Assignment
All that is wanted is the exact text of each line from the one with "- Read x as" to the close of the listing, ends included.

◇ ◇ ◇ ◇ ◇ ◇ ◇

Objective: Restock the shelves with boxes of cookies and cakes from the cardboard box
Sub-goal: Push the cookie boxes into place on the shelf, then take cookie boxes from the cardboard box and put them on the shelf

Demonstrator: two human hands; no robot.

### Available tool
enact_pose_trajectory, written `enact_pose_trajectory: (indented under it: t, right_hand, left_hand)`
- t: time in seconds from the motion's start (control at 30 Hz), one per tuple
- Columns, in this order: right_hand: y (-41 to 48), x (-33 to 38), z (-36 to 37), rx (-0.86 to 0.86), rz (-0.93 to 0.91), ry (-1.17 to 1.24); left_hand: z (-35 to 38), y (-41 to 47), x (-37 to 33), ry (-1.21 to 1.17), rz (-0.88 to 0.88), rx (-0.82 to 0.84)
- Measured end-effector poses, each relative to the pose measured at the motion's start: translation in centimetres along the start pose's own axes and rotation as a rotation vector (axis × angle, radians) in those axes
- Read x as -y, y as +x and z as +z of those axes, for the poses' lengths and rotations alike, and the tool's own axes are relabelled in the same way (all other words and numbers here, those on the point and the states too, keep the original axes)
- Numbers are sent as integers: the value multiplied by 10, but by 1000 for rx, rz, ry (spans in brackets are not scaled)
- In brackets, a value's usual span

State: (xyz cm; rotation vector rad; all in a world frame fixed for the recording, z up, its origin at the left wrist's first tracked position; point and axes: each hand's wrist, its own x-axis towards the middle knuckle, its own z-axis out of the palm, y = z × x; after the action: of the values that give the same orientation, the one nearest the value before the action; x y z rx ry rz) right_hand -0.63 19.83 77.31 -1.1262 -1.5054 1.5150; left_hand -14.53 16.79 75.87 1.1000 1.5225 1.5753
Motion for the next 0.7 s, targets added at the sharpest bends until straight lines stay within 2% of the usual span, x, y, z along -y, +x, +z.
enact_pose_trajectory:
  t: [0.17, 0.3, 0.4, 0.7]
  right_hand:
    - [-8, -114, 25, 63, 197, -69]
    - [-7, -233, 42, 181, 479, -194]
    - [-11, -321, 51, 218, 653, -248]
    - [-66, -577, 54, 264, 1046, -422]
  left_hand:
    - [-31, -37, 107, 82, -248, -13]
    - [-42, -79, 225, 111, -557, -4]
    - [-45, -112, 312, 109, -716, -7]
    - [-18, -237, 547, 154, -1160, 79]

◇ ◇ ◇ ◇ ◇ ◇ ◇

Reply
- Read x as -y, y as +x and z as +z of those axes, for the poses' lengths and rotations alike, and the tool's own axes are relabelled in the same way (all other words and numbers here, those on the point and the states too, keep the original axes)
- Numbers are sent as integers: the value multiplied by 10, but by 1000 for rx, rz, ry (spans in brackets are not scaled)
- In brackets, a value's usual span

State: (xyz cm; rotation vector rad; all in a world frame fixed for the recording, z up, its origin at the left wrist's first tracked position; point and axes: each hand's wrist, its own x-axis towards the middle knuckle, its own z-axis out of the palm, y = z × x; after the action: of the values that give the same orientation, the one nearest the value before the action; x y z rx ry rz) right_hand -0.63 19.83 77.31 -1.1262 -1.5054 1.5150; left_hand -14.53 16.79 75.87 1.1000 1.5225 1.5753
Motion for the next 0.7 s, targets added at the sharpest bends until straight lines stay within 2% of the usual span, x, y, z along -y, +x, +z.
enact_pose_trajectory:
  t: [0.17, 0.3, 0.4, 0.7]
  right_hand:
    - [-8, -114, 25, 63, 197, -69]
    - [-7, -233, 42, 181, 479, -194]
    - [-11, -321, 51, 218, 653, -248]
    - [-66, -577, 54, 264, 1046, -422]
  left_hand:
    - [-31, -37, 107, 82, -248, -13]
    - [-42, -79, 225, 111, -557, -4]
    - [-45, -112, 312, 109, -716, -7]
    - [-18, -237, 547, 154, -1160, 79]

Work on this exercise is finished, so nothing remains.